Given data:
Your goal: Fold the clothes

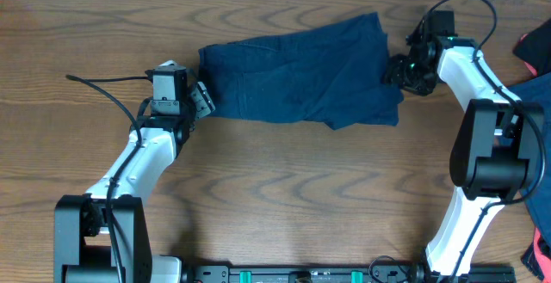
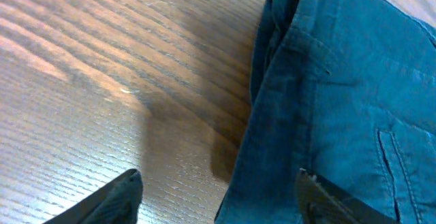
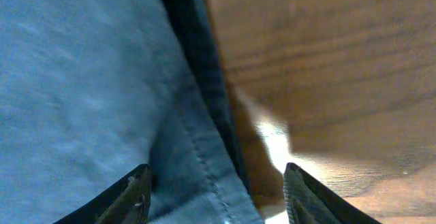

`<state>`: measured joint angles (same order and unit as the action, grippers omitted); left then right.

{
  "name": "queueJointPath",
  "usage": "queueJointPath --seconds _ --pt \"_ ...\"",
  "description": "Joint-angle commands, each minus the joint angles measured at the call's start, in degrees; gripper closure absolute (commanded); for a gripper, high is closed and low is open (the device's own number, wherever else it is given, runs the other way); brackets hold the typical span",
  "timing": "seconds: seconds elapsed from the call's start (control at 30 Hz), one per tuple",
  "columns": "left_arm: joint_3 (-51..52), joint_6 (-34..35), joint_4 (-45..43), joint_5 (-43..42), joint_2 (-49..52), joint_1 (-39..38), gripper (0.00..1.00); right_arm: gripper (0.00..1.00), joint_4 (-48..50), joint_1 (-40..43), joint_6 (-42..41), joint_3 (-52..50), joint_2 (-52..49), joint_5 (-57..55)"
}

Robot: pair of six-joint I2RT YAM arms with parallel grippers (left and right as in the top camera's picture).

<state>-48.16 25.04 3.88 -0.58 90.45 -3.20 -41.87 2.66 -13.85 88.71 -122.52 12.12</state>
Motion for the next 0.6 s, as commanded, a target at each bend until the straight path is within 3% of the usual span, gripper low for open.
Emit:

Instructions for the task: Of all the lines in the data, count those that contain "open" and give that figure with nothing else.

Answer area: 2